(AIM OF THE TASK)
Look for "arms" in the listing below. Gather each line that contains it.

************

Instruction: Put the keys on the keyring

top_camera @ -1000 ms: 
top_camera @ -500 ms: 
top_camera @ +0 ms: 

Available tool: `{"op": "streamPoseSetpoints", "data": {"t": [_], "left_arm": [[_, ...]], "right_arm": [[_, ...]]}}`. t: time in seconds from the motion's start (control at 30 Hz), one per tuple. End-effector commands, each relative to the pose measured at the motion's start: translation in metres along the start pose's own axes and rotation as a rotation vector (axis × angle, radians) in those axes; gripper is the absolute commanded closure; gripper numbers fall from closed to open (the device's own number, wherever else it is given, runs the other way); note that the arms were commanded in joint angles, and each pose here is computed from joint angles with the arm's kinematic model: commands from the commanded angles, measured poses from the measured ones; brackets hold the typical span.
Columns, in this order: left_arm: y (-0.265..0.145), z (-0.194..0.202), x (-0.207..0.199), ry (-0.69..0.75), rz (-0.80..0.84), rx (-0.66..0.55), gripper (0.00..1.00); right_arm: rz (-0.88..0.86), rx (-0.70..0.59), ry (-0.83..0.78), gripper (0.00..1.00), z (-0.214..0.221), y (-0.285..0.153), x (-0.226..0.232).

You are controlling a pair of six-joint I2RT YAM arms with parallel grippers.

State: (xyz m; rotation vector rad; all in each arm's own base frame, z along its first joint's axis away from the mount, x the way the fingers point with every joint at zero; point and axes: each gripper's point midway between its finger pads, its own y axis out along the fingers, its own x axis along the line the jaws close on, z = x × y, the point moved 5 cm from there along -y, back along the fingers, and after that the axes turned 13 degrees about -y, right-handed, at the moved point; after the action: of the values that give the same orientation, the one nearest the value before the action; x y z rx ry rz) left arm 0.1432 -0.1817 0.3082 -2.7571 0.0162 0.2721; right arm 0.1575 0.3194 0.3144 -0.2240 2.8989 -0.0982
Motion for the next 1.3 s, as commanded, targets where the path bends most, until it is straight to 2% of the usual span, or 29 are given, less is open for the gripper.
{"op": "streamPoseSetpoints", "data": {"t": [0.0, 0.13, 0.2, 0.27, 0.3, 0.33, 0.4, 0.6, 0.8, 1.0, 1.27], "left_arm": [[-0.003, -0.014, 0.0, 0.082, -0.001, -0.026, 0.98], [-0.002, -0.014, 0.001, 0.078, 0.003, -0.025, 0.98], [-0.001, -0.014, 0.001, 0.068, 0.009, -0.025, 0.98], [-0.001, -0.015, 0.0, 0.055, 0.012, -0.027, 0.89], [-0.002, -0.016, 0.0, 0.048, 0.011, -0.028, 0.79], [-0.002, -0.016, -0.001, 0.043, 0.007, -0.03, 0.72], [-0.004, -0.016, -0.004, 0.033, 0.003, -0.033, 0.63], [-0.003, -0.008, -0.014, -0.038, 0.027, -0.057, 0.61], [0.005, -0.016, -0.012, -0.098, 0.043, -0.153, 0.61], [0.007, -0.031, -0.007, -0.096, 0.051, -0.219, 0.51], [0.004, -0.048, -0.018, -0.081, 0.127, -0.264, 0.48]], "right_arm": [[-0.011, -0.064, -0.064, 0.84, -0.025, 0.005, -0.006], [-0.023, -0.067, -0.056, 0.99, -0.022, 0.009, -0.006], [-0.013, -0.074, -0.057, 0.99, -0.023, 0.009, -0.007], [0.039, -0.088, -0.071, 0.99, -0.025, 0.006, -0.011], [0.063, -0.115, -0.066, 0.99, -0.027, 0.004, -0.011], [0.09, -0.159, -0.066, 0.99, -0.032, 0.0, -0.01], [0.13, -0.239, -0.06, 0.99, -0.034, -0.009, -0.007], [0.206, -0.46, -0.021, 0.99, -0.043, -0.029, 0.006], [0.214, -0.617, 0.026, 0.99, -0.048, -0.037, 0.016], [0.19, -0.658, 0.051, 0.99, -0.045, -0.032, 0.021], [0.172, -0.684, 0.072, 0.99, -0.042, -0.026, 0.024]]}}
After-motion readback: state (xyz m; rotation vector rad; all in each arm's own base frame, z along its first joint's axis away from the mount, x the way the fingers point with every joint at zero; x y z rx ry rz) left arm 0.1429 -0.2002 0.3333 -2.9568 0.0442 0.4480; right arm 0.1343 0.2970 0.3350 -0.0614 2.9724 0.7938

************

(EXPECTED ANSWER)
Available tool: `{"op": "streamPoseSetpoints", "data": {"t": [_], "left_arm": [[_, ...]], "right_arm": [[_, ...]]}}`. t: time in seconds from the motion's start (control at 30 Hz), one per tuple. End-effector commands, each relative to the pose measured at the motion's start: translation in metres along the start pose's own axes and rotation as a rotation vector (axis × angle, radians) in those axes; gripper is the absolute commanded closure; gripper numbers fall from closed to open (the device's own number, wherever else it is given, runs the other way); note that the arms were commanded in joint angles, and each pose here is computed from joint angles with the arm's kinematic model: commands from the commanded angles, measured poses from the measured ones; brackets hold the typical span.
You are controlling a pair of six-joint I2RT YAM arms with parallel grippers.

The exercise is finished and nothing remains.